Work order
Return all lines of the data in which the string "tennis" occurs.

Dataset items
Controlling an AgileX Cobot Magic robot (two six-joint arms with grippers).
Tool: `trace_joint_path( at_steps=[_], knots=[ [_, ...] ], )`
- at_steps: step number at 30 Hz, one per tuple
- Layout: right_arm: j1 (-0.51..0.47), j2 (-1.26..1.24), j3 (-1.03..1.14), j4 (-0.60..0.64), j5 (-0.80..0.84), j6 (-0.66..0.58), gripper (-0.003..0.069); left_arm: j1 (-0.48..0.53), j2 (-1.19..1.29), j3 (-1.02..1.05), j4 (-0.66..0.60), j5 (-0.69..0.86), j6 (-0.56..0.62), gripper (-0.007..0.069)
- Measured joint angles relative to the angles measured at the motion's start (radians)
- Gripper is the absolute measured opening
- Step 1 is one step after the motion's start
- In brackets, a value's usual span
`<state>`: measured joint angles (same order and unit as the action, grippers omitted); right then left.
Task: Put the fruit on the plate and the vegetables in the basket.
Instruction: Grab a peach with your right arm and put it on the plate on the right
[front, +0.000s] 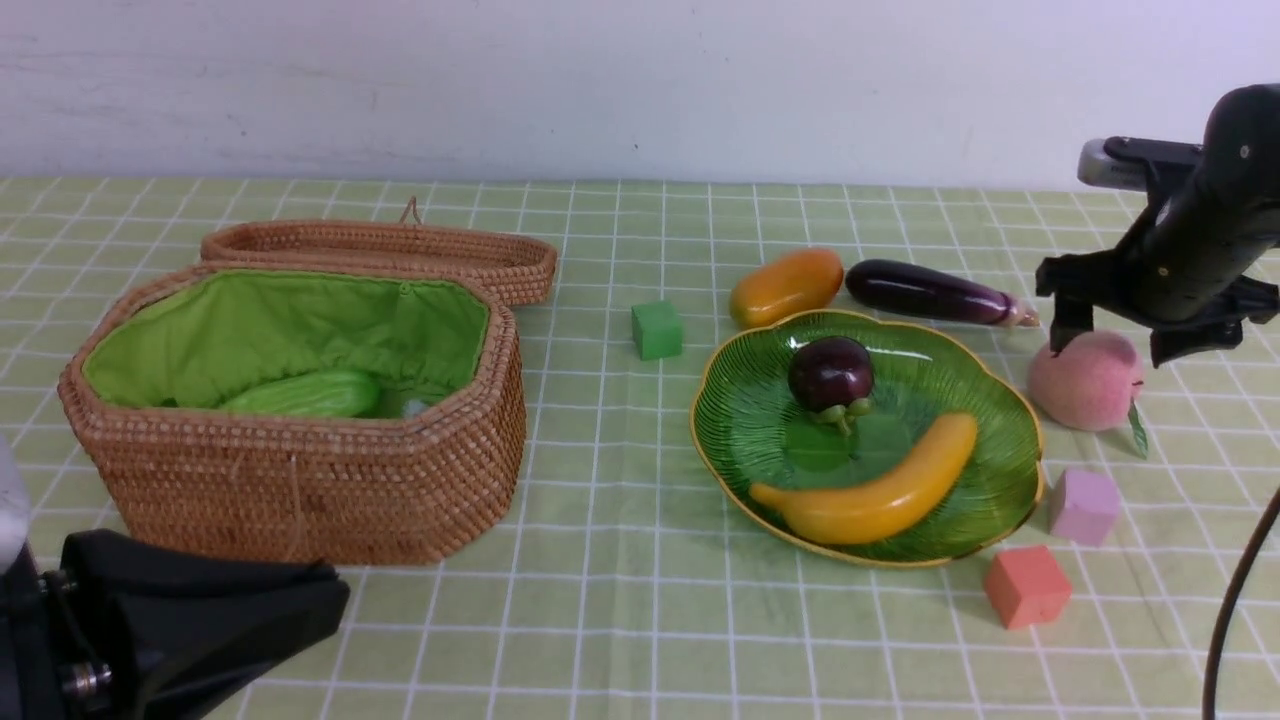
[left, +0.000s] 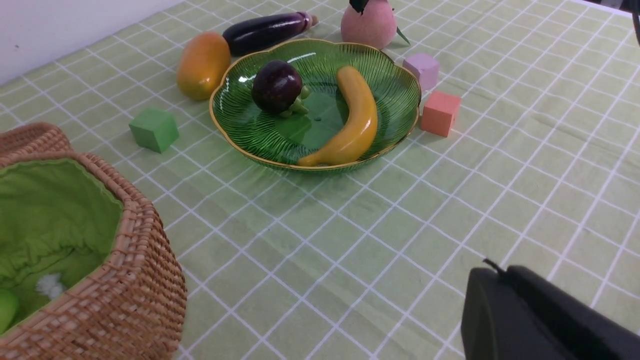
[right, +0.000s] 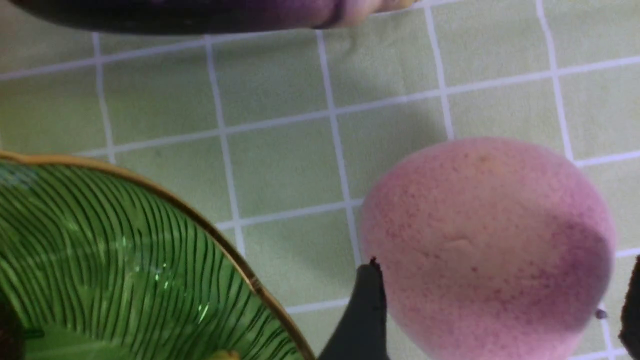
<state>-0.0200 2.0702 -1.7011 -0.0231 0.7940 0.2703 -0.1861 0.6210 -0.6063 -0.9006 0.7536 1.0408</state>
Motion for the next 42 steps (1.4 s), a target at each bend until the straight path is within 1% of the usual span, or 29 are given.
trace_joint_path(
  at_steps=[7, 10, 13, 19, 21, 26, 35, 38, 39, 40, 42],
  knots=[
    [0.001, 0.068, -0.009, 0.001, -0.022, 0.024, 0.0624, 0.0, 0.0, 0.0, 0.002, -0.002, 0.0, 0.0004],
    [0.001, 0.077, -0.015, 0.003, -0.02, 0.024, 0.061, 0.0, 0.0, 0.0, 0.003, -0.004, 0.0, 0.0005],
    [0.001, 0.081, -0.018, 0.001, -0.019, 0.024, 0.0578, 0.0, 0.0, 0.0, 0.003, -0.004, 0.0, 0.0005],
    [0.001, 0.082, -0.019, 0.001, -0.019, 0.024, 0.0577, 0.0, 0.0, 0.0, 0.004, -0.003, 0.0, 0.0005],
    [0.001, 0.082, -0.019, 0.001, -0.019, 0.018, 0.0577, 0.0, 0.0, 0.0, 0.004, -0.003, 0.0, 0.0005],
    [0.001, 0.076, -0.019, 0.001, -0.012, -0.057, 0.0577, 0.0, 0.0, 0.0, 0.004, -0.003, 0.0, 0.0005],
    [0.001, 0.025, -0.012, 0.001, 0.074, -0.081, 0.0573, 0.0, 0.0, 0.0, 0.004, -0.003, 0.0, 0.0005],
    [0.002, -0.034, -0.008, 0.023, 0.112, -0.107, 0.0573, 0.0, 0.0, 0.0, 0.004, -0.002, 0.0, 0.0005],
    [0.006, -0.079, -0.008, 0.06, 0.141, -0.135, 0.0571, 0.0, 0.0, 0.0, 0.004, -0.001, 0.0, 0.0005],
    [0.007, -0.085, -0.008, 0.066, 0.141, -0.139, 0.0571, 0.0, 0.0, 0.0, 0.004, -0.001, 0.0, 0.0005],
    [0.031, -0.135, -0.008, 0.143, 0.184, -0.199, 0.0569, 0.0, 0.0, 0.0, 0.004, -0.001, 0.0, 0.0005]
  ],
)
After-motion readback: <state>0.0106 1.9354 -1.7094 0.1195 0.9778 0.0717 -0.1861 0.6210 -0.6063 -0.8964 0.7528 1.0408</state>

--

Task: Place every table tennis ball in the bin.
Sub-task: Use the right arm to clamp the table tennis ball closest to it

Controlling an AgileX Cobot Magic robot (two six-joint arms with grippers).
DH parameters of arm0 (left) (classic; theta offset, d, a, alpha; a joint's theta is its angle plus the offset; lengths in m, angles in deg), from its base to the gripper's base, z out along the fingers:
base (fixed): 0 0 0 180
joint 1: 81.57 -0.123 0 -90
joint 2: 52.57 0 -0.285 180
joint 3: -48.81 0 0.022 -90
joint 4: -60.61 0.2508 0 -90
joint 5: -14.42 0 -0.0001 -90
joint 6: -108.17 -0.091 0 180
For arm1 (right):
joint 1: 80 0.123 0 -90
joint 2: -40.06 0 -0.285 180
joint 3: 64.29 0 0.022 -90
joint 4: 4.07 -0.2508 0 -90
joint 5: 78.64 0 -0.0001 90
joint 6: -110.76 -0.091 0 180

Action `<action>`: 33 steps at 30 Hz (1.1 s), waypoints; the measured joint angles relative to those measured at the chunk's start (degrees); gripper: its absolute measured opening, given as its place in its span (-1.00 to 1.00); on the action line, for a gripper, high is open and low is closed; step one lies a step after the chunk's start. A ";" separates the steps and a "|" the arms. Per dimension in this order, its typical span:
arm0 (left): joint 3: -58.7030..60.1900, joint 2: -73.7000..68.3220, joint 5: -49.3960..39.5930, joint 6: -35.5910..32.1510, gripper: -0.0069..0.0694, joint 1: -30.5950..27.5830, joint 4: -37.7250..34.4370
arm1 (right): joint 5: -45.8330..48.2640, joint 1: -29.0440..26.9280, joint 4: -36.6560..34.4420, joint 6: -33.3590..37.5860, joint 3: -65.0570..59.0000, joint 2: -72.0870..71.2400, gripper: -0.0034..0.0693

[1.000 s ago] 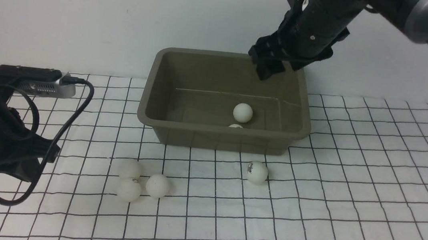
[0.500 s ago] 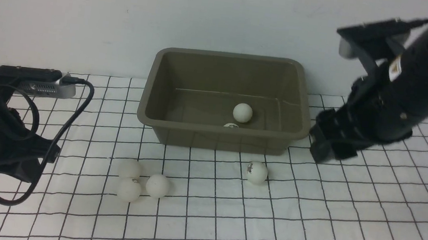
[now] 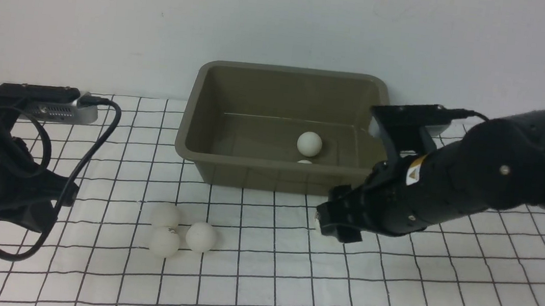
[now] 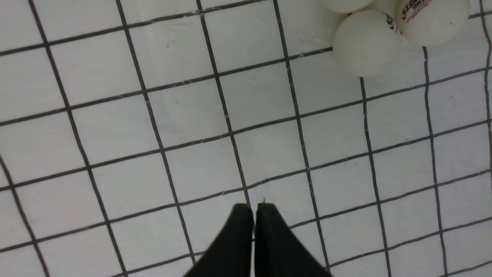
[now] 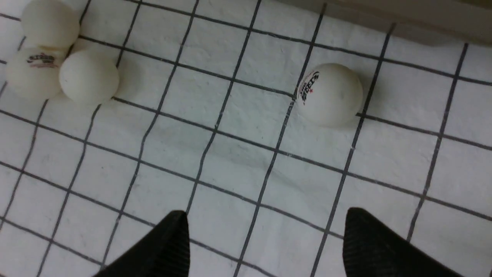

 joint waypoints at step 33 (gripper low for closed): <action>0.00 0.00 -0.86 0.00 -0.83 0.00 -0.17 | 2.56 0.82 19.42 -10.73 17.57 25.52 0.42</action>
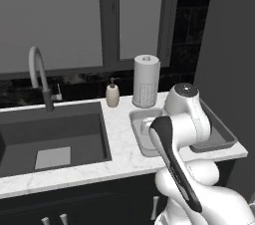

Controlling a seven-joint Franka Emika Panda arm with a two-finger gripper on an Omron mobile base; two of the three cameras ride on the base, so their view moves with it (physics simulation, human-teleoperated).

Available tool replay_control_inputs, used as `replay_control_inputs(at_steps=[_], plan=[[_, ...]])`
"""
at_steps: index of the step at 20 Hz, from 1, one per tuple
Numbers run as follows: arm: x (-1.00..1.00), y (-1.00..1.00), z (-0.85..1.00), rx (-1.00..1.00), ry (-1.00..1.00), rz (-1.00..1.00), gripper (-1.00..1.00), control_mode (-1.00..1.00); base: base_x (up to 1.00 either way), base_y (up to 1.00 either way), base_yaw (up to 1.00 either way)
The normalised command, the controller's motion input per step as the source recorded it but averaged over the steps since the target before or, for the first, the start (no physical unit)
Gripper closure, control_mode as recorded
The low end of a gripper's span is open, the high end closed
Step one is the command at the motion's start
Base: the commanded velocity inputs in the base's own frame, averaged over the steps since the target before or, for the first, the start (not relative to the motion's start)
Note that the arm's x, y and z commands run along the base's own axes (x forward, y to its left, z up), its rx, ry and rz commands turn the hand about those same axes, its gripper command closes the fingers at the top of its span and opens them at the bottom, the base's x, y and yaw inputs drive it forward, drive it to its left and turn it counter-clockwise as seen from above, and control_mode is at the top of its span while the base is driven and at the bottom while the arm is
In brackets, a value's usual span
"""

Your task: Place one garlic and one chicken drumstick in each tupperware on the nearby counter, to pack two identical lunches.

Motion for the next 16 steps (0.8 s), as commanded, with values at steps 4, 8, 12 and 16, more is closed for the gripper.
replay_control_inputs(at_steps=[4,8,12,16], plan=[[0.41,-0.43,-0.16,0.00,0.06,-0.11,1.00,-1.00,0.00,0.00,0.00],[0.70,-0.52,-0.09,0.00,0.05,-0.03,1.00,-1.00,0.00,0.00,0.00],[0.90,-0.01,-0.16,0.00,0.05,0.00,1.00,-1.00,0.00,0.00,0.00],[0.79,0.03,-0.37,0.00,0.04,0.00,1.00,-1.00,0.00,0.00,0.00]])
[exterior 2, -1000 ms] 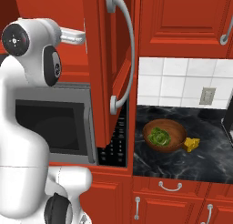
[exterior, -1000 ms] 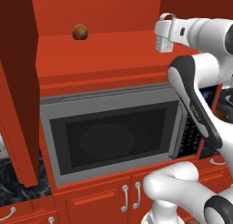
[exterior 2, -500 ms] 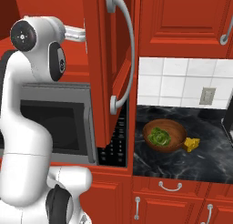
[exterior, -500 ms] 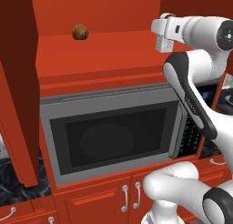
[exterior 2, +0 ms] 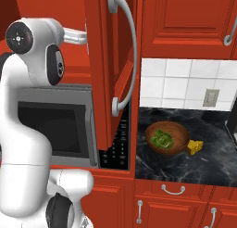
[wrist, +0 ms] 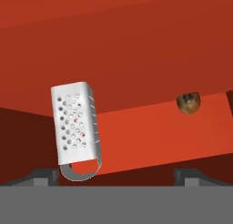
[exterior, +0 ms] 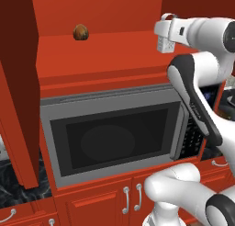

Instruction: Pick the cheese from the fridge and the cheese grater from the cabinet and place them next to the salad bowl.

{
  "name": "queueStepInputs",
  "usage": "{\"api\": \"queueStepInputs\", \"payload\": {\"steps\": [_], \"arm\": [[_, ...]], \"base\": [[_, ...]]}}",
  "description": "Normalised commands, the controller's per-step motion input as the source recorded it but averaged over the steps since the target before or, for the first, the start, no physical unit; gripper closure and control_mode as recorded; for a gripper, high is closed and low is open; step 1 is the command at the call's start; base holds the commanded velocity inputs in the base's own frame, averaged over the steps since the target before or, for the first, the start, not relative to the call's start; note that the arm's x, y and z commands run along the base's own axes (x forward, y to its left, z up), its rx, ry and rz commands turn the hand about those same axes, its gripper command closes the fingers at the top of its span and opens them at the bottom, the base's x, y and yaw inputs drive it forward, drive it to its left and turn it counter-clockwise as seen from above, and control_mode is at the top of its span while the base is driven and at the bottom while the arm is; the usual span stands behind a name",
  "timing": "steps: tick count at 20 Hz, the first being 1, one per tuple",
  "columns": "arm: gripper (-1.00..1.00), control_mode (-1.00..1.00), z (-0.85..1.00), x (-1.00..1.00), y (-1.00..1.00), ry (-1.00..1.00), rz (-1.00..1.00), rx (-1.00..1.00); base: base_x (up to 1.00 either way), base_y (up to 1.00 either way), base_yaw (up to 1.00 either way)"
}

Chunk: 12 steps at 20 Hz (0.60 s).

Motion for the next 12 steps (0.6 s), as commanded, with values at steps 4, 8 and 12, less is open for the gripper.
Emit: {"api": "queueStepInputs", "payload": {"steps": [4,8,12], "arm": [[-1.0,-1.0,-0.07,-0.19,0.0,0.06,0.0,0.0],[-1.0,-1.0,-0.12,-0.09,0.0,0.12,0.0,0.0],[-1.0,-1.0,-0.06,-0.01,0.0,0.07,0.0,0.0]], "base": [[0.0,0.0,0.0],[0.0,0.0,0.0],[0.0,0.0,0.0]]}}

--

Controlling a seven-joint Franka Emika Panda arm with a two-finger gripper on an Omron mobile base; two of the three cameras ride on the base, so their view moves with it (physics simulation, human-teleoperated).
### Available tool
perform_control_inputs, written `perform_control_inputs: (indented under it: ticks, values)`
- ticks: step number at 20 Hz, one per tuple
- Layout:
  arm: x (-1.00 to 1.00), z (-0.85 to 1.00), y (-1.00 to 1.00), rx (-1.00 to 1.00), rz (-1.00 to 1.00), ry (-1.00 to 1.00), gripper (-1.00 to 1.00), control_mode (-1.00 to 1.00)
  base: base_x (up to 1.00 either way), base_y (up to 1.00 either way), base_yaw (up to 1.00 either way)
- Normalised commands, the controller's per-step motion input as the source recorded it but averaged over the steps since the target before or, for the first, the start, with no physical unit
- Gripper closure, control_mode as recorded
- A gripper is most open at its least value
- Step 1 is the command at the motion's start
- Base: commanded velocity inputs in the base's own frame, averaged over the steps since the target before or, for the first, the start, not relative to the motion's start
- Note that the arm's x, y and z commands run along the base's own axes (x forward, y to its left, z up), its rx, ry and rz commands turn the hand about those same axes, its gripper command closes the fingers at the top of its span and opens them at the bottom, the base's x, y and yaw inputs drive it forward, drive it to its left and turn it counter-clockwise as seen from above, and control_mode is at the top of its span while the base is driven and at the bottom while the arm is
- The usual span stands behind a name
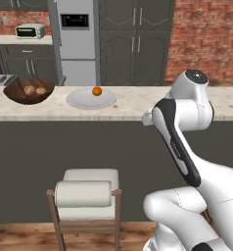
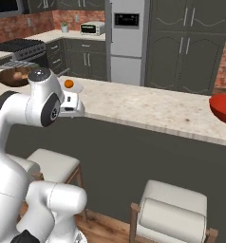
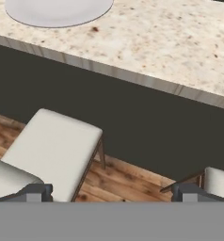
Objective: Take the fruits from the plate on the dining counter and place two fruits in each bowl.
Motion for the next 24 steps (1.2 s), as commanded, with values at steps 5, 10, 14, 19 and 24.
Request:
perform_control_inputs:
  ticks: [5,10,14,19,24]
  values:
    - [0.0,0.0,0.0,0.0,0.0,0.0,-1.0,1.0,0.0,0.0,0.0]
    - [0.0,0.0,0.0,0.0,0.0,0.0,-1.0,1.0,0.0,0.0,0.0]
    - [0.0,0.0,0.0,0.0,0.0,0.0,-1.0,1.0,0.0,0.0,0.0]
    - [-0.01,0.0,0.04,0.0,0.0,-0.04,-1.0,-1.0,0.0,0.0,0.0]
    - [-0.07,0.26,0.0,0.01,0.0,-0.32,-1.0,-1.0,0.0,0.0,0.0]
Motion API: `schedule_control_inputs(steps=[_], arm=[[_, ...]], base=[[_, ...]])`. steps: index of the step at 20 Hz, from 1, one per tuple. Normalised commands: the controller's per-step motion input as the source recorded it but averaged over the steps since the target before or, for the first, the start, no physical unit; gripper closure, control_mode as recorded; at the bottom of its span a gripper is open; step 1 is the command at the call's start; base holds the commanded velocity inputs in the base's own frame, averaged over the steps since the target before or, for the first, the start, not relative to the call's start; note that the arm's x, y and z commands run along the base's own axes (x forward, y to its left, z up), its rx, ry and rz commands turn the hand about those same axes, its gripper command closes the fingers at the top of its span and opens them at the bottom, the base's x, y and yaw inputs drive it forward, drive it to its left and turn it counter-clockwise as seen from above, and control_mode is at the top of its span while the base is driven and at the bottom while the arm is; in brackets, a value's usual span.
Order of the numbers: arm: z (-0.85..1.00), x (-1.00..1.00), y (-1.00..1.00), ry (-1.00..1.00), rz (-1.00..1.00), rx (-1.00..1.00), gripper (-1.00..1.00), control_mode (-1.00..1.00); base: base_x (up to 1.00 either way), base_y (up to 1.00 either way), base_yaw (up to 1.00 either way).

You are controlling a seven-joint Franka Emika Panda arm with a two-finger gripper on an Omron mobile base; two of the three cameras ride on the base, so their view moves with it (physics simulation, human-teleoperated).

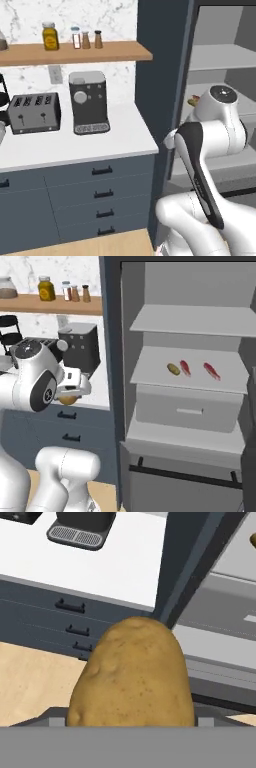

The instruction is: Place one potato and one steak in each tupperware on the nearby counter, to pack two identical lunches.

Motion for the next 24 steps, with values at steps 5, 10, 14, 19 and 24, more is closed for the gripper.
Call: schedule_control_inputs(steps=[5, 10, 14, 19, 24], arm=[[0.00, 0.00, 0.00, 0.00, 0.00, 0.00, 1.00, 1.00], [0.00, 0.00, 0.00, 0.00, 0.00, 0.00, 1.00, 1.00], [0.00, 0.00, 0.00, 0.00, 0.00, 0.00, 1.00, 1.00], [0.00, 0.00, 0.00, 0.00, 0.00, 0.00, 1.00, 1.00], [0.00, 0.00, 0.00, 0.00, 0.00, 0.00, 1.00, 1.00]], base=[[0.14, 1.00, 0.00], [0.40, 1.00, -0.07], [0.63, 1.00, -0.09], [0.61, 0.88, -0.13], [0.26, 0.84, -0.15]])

Expected answer
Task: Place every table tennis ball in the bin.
Sub-task: Use the right arm to clamp the table tennis ball closest to it

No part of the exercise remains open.